Telles sont les accusations formelles portées par Mme Durand, dans ses _Mémoires_, contre certaines personnes de l'entourage de l'Impératrice. Mon grand'père, tout en partageant pleinement cette manière de voir[14], a gardé plus de ménagements dans les siens; trop discret et trop réservé peut-être pour tout dire, il semble, avant tout, avoir eu la préoccupation de ne blesser personne, même quand le blâme était amplement mérité. Mais le duc de Rovigo a été moins circonspect, et son appréciation corrobore de la façon la plus nette le jugement de la dame du palais de Marie-Louise sur les défaillances--pour ne pas dire plus--de quelques personnes de l'entourage le plus intime de la souveraine détrônée. Laissons donc la parole à cet ancien et fidèle serviteur de Napoléon.

[14] La suite de ce récit et sa correspondance avec ma grand'mère le feront comprendre plus tard.

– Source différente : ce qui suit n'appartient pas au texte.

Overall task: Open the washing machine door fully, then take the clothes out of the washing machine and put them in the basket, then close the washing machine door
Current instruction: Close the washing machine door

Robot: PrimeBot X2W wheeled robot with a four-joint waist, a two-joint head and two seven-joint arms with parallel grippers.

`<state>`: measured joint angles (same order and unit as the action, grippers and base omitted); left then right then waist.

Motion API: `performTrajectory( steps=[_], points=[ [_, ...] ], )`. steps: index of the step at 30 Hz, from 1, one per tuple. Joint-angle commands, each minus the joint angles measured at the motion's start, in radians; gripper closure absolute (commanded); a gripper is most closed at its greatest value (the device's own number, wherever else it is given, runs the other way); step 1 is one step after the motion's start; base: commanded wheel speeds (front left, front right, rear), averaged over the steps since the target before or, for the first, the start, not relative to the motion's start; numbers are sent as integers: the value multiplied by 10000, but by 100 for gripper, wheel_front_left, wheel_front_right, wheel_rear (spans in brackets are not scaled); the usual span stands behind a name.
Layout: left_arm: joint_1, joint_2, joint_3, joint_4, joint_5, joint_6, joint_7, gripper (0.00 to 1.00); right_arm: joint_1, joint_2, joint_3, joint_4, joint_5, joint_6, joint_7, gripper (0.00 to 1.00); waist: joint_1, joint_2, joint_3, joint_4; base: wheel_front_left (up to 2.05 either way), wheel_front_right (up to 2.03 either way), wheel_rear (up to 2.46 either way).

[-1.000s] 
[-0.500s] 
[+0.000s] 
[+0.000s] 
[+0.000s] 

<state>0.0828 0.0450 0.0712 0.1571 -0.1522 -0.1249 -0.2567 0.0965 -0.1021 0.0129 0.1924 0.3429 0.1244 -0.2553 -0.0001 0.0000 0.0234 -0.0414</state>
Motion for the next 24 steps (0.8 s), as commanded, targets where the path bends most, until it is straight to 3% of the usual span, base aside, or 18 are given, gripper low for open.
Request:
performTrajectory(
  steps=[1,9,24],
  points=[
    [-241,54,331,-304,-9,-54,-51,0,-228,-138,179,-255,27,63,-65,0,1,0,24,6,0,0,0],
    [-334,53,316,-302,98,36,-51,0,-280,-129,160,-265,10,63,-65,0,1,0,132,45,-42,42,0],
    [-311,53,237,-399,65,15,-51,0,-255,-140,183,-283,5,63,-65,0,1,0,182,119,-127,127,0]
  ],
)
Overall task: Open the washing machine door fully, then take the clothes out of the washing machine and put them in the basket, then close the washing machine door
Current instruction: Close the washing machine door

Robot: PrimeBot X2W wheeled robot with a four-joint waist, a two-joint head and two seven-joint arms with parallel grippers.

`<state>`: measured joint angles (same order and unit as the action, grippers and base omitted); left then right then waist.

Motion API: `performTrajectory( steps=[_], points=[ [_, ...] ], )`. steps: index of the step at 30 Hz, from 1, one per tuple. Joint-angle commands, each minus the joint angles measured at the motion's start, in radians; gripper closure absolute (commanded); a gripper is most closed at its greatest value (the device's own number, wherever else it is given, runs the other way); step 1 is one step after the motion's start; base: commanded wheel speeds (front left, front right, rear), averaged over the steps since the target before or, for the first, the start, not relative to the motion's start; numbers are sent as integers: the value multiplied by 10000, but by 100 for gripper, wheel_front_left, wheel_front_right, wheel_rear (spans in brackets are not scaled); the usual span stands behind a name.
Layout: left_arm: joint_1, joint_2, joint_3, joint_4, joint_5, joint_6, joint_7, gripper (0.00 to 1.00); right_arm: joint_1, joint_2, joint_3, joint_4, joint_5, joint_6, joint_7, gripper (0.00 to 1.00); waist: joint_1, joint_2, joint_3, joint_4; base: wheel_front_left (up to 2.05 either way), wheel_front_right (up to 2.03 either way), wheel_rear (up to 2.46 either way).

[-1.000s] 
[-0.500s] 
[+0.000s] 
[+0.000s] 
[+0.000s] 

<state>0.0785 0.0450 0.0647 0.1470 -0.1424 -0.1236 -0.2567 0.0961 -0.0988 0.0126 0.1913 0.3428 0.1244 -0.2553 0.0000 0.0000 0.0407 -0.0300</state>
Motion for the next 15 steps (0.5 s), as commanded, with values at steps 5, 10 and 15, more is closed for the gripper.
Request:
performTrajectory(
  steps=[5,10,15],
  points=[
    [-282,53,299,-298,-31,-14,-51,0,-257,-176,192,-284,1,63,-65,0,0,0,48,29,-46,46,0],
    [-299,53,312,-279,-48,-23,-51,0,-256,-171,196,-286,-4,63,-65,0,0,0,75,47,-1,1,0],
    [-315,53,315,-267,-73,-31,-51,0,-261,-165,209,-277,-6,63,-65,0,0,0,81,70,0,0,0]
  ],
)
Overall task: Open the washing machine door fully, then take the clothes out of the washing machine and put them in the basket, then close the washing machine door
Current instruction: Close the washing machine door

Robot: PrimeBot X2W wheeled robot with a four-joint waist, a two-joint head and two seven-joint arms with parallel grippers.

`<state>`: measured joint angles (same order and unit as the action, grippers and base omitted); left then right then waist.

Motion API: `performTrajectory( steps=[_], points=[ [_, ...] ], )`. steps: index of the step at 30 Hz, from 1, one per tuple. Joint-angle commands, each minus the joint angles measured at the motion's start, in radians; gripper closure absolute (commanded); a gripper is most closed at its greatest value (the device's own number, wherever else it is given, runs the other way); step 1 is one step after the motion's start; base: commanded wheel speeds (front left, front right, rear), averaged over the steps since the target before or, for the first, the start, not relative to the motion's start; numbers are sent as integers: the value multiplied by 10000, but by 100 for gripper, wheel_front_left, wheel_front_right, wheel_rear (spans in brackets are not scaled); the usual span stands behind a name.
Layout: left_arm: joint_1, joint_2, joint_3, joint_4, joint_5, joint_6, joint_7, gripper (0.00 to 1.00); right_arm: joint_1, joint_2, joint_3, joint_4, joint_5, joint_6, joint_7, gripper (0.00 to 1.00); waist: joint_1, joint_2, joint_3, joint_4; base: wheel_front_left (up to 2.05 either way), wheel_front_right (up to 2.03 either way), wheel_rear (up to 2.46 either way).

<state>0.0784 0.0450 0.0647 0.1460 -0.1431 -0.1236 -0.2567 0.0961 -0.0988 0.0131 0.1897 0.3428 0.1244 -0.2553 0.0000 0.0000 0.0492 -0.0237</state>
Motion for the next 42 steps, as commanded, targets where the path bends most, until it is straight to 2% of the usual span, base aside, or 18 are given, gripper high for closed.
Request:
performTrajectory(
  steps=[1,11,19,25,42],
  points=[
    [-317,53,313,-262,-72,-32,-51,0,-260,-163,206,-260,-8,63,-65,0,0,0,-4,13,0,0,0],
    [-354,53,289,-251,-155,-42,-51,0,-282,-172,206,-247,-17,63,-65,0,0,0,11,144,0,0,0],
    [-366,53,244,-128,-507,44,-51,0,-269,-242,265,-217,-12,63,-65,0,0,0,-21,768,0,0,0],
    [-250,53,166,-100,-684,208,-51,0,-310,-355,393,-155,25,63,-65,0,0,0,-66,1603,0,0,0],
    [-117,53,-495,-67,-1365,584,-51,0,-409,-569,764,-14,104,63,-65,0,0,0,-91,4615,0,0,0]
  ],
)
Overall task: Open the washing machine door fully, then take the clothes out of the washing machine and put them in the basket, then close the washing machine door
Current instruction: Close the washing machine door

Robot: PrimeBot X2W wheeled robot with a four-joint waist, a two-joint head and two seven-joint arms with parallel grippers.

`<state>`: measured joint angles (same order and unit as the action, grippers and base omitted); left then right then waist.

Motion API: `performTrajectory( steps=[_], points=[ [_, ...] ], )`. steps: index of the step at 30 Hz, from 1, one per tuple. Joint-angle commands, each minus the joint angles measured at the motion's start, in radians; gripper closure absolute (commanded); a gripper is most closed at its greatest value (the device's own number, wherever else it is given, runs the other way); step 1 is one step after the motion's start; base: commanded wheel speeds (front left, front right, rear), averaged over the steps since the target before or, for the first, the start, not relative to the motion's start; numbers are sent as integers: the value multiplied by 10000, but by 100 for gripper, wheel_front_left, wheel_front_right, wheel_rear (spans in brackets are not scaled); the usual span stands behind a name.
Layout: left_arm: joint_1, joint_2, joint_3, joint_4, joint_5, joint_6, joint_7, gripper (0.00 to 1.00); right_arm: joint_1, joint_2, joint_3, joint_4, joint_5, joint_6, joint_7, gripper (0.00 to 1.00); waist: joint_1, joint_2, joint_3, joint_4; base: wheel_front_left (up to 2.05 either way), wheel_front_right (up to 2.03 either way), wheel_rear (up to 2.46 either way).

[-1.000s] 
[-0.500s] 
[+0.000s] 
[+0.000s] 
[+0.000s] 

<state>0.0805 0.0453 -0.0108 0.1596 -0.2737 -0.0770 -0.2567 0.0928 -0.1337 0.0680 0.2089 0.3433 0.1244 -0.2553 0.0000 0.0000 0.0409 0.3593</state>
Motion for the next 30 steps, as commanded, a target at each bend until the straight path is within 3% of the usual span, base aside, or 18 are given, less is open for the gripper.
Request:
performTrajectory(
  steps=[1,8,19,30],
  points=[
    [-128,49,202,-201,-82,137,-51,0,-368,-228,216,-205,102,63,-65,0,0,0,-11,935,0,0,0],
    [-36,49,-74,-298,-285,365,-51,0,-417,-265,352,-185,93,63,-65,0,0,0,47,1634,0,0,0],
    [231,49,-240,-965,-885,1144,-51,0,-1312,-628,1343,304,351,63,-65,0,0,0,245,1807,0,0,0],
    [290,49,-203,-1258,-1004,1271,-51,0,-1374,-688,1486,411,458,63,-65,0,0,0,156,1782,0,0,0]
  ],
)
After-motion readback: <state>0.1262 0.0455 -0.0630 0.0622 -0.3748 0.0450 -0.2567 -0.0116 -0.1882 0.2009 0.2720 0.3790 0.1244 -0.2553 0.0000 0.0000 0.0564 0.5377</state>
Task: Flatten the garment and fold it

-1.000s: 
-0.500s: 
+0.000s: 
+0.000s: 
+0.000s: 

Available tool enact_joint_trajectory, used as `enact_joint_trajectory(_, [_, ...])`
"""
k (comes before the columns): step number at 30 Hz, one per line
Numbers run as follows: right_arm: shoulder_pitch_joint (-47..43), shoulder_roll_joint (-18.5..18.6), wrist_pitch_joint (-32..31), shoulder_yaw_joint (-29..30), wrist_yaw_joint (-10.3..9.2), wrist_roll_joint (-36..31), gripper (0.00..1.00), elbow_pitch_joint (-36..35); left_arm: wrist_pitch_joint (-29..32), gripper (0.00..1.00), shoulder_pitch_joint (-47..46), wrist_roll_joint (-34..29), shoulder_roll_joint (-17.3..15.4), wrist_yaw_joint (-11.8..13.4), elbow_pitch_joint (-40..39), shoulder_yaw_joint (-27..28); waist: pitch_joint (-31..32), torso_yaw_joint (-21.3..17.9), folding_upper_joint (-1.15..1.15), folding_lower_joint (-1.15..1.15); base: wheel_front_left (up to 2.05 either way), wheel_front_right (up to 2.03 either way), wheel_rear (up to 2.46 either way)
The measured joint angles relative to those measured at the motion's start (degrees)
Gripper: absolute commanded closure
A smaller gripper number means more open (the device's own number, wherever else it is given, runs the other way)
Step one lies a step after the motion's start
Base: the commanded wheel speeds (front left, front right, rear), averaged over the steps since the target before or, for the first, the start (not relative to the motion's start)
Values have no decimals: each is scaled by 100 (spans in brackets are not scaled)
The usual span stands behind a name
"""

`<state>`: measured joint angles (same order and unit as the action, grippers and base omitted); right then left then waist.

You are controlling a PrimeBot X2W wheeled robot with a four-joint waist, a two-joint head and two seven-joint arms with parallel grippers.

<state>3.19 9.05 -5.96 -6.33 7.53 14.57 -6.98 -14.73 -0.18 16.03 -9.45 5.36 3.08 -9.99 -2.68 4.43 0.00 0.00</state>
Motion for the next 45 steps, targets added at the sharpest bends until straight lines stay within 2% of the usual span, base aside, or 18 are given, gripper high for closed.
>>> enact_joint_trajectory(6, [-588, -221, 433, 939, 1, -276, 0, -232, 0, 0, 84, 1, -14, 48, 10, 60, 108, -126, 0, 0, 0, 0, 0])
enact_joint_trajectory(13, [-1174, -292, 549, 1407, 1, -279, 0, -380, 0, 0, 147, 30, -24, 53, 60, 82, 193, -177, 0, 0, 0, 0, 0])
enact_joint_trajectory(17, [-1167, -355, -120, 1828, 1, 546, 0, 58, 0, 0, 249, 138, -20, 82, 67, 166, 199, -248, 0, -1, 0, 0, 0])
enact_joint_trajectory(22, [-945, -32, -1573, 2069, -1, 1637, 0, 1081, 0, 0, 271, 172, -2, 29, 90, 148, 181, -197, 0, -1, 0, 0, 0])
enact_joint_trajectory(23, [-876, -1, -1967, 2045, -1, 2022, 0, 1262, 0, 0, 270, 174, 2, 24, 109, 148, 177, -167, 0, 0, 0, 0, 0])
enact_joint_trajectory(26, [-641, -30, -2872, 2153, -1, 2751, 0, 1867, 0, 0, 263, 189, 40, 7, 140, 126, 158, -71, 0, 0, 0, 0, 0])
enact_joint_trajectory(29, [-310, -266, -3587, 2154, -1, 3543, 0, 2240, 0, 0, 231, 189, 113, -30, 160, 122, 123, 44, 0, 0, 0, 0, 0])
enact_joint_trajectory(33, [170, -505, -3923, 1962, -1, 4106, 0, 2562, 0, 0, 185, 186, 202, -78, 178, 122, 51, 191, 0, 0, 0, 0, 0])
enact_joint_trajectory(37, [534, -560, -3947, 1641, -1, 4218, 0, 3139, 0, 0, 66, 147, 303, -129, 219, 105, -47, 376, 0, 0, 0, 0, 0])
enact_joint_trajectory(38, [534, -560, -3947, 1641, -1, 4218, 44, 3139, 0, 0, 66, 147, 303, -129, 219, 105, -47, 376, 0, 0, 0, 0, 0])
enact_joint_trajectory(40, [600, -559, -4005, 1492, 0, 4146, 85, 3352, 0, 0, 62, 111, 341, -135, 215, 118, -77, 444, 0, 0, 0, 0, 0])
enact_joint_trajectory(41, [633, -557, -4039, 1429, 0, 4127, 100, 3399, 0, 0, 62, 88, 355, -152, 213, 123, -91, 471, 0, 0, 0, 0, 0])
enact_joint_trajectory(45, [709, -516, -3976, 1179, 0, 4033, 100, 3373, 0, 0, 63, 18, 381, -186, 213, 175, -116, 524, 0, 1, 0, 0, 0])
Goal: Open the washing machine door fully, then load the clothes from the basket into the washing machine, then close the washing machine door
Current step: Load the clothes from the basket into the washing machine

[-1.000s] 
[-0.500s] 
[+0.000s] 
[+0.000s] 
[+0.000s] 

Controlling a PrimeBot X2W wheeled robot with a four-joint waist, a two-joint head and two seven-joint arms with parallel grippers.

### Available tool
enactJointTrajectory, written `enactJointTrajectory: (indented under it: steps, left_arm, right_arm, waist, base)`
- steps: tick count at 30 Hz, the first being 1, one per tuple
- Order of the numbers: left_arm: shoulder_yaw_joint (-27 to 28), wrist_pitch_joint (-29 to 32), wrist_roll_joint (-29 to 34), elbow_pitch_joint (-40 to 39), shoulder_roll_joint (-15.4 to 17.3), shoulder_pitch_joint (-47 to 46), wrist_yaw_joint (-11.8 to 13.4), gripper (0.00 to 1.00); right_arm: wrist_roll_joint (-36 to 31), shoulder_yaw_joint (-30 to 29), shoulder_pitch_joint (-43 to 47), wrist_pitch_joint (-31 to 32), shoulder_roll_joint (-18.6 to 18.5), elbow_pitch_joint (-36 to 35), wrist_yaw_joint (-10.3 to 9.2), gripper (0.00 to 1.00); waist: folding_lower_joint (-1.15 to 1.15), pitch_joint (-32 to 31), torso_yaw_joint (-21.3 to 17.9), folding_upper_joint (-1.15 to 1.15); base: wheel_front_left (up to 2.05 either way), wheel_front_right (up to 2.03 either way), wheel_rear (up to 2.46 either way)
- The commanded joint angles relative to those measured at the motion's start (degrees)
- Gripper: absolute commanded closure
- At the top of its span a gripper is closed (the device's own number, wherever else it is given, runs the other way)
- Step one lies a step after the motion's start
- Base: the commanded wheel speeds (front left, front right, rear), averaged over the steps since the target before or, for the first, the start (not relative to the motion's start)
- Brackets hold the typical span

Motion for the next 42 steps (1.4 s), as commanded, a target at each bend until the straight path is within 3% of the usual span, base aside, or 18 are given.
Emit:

«Mme de Montebello, qui avait une très grande fortune, ne se souciait pas du tout d'aller s'enterrer vivante à l'île d'Elbe. Ses affections la rappelaient à Paris où elle pouvait vivre indépendante. Elle connaissait assez le cœur de l'Impératrice pour être persuadée que si une seule fois elle revoyait l'Empereur il n'y aurait pas eu de puissance assez forte pour l'empêcher de s'unir à son sort, et qu'alors elle serait obligée de la suivre. Aussi insista-t-elle vivement pour lui faire adopter le parti que l'Empereur lui-même avait conseillé, savoir: de s'adresser à l'empereur d'Autriche; parce qu'une fois cette princesse rentrée dans sa famille, elle se trouvait dégagée. Des insinuations perfides se joignirent aux instances de la dame d'honneur. On dit à l'Impératrice que l'Empereur ne l'avait jamais aimée, qu'il avait eu dix maîtresses depuis son union avec elle, qu'il ne l'avait épousée que par politique, mais qu'après la tournure que les choses avaient prise, elle devait s'attendre à des reproches continuels. L'Impératrice, ébranlée, céda; elle écrivit à son père, et ce fut sans doute sur son invitation qu'elle se rendit à Rambouillet[15].»

[15] Rovigo, t. VII, chap. XI, p. 186$1

La duchesse de Montebello n'avait jamais eu aucune sympathie pour l'Empereur et les _Mémoires_ de Mme Durand ne nous ont pas laissé ignorer que Napoléon, ne dédaignant pas de plaisanter quelquefois avec les dames du service de l'Impératrice, ne le faisait jamais avec Mme de Montebello. Marie-Louise s'était, pour sa part, sérieusement attachée à la dame d'honneur que l'Empereur lui avait donnée, et la comblait de prévenances et de cadeaux.

Cette maréchale a certainement exercé, tant qu'elle a été auprès de l'Impératrice, une très réelle influence sur la façon de penser et sur les résolutions de Marie-Louise qui, pendant longtemps, ne pouvait se passer d'elle. Cela n'a d'ailleurs pas empêché cette princesse d'oublier plus tard Mme de Montebello aussi bien que Napoléon.